When he had his “day” with the Cup, Mike and his family chartered a bus to take the massive silver trophy to all their old haunts, including the Honey Hut ice cream stand on State Road where Mike and his wife, Christi, spent many summer nights, and St. Edward High School, where he won his first trophies.

Mike was on the St. Edward state championship teams of 1995 and ’96, and the Eagles’ state runnerup team of 1997.

Mike played 12 seasons in the National Hockey League with New Jersey, Phoenix Coyotes, Columbus Blue Jackets, Pittsburgh Penguins, New York Rangers, and the Minnesota Wild. While playing with Pittsburgh, he scored a hat trick against the Rangers in Madison Square Garden.

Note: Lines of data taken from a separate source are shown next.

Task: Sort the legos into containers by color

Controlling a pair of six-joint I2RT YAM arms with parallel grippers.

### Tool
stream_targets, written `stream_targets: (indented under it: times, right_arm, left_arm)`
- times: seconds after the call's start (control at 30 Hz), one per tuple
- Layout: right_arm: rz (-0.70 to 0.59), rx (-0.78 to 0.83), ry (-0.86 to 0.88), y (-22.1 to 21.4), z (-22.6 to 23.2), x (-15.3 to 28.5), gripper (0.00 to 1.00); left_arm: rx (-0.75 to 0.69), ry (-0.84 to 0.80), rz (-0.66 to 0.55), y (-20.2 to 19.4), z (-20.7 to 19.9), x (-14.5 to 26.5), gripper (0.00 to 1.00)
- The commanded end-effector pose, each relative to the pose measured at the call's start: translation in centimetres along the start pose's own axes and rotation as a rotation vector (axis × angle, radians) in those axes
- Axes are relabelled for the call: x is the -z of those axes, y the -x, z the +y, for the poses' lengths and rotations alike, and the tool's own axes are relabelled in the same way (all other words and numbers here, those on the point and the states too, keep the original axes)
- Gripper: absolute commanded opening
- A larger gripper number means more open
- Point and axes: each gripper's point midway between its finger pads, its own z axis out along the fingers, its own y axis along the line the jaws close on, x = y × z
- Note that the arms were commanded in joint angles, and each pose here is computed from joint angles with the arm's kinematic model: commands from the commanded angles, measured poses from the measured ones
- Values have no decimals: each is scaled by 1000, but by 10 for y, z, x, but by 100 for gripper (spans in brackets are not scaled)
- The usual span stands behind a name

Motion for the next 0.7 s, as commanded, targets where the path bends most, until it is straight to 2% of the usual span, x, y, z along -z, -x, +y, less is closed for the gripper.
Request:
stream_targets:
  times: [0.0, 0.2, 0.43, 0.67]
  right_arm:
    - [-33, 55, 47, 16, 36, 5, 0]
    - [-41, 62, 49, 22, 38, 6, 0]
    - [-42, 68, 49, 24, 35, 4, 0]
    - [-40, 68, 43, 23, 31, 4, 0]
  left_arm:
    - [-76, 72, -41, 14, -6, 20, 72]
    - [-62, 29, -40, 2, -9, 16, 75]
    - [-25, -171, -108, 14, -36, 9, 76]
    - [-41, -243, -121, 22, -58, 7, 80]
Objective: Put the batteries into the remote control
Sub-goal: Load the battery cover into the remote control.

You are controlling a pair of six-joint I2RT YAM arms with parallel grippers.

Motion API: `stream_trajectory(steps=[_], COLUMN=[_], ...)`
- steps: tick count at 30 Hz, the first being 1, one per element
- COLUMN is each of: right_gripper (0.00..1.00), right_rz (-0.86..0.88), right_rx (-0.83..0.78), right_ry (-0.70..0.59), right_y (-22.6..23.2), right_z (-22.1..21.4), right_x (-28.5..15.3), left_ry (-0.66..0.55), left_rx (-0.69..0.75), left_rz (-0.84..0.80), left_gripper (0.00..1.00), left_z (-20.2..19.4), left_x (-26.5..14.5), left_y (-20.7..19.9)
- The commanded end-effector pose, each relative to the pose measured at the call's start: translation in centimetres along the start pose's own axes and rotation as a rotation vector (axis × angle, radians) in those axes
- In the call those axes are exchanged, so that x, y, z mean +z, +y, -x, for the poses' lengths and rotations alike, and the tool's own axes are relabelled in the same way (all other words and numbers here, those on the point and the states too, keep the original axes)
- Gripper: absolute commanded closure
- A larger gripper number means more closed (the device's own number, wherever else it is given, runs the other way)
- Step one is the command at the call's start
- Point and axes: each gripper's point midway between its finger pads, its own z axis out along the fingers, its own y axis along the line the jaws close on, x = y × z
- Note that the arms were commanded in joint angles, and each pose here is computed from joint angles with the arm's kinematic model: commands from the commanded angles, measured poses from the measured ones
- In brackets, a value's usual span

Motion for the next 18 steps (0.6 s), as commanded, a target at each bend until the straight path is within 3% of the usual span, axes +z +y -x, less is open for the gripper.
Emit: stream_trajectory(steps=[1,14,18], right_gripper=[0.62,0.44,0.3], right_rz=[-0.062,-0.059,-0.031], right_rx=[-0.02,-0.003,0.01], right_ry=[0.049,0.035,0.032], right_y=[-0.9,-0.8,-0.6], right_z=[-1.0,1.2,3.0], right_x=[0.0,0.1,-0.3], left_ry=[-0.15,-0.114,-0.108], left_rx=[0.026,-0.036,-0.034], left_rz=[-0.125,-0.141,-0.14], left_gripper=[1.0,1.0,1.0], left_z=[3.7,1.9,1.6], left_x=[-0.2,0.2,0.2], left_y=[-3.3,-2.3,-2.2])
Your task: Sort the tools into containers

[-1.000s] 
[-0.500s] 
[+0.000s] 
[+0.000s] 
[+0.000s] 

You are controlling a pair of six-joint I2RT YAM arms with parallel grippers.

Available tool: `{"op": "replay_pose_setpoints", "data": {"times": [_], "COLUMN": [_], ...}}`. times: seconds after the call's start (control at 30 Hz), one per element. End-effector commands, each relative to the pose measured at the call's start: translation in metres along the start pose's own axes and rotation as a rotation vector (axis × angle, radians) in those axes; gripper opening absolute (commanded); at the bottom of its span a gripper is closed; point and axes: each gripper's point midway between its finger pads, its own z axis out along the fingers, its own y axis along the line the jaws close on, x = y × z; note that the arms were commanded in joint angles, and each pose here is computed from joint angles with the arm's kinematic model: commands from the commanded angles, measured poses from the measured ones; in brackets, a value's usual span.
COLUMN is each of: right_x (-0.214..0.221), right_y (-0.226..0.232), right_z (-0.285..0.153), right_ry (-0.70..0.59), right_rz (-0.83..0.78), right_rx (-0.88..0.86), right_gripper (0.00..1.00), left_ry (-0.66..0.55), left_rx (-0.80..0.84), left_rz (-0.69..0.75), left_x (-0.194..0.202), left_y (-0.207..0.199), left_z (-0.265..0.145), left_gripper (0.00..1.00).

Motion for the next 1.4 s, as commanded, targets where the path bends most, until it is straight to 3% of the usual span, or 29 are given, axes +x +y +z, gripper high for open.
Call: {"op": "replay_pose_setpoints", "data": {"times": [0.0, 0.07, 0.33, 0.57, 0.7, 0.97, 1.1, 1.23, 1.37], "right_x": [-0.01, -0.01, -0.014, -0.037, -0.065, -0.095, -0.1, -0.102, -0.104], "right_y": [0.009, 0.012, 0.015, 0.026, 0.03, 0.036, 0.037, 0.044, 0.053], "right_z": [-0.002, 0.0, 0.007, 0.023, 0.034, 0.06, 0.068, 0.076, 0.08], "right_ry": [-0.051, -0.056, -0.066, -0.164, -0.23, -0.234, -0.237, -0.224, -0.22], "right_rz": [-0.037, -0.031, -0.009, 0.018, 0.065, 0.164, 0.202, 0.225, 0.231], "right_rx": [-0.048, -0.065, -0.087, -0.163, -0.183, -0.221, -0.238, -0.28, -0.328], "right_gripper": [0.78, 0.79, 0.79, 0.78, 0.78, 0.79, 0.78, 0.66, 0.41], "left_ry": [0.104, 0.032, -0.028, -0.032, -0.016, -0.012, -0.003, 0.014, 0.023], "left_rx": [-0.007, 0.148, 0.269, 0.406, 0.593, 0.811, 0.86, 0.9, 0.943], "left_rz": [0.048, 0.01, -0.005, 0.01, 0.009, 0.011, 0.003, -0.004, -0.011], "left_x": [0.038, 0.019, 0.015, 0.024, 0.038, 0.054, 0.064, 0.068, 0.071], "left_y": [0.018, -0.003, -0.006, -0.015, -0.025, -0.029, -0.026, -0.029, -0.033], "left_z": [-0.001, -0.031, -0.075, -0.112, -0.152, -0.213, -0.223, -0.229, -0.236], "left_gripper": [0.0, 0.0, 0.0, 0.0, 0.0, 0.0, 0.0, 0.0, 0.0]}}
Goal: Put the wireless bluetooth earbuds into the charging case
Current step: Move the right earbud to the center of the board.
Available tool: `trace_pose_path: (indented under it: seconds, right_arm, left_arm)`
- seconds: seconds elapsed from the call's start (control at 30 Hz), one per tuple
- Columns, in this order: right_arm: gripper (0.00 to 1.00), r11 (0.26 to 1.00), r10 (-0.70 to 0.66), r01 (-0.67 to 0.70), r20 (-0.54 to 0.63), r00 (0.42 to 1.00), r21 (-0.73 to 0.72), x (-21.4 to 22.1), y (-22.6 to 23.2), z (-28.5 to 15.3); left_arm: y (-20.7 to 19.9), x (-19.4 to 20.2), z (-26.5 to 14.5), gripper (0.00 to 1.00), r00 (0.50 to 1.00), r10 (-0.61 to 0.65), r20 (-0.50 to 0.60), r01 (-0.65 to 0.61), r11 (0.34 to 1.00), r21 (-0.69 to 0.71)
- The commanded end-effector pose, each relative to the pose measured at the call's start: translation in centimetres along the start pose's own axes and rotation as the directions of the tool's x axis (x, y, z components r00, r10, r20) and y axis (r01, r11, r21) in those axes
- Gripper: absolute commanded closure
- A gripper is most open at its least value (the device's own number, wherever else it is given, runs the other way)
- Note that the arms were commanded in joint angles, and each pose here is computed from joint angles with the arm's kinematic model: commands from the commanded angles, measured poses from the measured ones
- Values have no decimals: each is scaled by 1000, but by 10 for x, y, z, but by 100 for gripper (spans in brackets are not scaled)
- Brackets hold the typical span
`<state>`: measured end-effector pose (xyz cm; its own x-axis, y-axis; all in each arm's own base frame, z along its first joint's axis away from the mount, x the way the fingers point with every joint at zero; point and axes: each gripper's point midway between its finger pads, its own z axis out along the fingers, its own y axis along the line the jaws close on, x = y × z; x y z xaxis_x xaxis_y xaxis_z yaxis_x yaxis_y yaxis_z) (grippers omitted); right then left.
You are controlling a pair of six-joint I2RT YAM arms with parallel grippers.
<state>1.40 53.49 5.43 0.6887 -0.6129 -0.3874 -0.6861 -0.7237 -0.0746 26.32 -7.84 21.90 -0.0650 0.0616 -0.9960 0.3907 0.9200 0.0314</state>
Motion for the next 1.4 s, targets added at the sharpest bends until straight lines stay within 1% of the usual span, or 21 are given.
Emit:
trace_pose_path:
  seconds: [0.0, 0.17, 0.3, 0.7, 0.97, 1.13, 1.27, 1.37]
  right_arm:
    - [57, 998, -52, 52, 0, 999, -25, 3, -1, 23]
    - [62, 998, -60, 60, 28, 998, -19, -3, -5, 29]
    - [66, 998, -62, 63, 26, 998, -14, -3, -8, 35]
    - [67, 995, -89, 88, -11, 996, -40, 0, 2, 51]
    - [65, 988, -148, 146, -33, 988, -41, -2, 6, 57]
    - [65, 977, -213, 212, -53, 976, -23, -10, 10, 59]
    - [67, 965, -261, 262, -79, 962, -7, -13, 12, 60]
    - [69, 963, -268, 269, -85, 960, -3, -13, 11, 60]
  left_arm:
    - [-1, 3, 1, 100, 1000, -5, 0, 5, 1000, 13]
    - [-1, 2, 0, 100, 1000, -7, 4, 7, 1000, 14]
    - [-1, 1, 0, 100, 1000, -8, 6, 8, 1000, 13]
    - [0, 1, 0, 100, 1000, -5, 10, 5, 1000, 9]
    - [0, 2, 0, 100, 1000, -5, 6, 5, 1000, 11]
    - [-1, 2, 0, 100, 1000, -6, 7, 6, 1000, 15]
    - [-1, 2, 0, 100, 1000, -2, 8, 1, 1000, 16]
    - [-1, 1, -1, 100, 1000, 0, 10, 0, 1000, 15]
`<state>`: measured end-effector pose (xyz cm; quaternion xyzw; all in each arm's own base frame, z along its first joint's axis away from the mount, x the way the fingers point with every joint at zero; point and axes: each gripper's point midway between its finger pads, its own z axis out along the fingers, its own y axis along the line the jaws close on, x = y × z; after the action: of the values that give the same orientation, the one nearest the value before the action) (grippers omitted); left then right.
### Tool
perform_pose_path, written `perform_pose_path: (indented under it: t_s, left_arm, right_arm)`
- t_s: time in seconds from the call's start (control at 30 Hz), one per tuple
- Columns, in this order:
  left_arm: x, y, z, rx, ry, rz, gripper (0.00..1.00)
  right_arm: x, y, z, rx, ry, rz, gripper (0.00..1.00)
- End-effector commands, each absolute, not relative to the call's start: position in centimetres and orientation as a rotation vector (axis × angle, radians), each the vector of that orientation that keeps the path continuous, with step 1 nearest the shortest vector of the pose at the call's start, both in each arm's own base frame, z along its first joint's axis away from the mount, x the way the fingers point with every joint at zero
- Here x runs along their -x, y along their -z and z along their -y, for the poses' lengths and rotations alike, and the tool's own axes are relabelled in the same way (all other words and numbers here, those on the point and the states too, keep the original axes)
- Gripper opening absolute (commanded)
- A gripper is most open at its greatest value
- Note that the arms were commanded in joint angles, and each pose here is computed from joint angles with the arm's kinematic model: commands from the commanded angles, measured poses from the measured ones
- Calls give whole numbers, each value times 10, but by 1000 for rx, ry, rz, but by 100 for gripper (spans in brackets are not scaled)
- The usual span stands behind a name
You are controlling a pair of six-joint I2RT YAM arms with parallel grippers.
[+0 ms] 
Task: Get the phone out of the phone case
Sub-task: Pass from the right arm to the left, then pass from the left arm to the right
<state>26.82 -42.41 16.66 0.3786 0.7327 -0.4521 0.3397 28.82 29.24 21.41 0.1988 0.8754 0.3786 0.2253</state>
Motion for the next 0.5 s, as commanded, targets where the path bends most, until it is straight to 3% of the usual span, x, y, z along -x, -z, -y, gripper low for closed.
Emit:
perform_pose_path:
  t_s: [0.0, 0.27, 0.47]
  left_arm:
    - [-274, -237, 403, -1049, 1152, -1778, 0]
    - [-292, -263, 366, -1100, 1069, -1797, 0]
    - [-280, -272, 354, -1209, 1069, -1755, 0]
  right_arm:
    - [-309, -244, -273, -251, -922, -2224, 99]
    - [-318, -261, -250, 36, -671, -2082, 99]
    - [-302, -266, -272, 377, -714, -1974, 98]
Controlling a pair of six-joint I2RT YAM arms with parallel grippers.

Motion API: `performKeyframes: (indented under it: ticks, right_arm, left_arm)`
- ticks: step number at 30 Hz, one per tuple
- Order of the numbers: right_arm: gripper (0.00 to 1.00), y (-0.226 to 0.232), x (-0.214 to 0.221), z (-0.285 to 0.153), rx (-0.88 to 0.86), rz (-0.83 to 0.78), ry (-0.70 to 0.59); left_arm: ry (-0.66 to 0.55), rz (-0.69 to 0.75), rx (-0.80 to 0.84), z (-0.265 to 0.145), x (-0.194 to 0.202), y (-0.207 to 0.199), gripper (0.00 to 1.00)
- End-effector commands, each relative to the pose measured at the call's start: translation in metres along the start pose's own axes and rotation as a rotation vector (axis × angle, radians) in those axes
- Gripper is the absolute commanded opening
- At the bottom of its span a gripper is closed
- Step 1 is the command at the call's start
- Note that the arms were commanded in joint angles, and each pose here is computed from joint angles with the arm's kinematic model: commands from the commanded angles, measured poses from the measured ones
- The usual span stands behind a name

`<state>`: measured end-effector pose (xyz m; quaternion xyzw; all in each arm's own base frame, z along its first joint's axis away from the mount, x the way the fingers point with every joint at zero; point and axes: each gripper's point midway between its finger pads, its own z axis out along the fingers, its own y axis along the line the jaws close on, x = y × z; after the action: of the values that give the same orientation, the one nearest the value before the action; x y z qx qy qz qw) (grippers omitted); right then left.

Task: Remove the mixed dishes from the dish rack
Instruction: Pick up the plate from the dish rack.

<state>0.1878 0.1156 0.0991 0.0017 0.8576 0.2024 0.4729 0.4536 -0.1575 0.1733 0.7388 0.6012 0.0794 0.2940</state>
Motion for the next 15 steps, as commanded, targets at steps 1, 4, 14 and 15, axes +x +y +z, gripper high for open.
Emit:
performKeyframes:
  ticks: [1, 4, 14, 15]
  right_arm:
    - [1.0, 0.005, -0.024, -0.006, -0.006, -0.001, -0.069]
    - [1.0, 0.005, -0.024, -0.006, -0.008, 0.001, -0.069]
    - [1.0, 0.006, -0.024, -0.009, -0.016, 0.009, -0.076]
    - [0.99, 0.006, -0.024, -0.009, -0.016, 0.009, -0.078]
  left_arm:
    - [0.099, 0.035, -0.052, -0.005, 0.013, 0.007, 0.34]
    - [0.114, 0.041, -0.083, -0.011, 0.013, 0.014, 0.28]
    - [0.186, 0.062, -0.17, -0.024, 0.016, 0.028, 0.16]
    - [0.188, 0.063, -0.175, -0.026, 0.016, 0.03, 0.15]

In 610 NHL games, he scored 54 goals, had 45 assists and 855 penalty minutes.

Peter van Dijk

Induction Year : 2015

Sport: Swimming & Diving

A lasting legacy has to start some place. In 1946, teenager Peter van Dijk represented the New York Athletic Club at the AAU national swimming championships in Columbus, Ohio. Robert Busbey was swimming for Cleveland’s Fenn College, the forerunner of Cleveland State University. A chance meeting before the meet wound up with the two young swimmers rooming together during the event and establishing a lifelong friendship.

An immigrant from the Netherlands born in Indonesia, van Dijk grew up in Venezuela as his father worked in the oil industry. He continued his swimming career at the University of Oregon and during a two-year stint in the U.S. Army.

He earned a Master’s Degree in architecture from the Massachusetts Institute of Technology. Busbey (1976 Greater Cleveland Sports hall of Fame) was on his way to becoming CSU Athletic Director. With van Dijk having established his design work with Cleveland’s Anthony J. Celebrezze Federal Building in the early 1960’s, it was natural that Busbey looked to van Dijk’s firm for CSU’s physical education building and natatorium in 1971.

Van Dijk’s design for the pool’s wide gutters, depth and lighting earned national acclaim as CSU went on to host national championships. He also won acclaim for his work at Blossom Music Center, Cain Park, John Carroll University and Ursuline College.

He also found the time during the past 40 years to compete in age-group swimming throughout the world. He won 50 national championships in freestyle and backstroke. In 2014, he won his 17th international gold medal as he brought home four golds at the Montreal Masters World Championship at age 85.

Northeast Ohio’s landscape bears the lasting legacy of the talented architect with a love for water.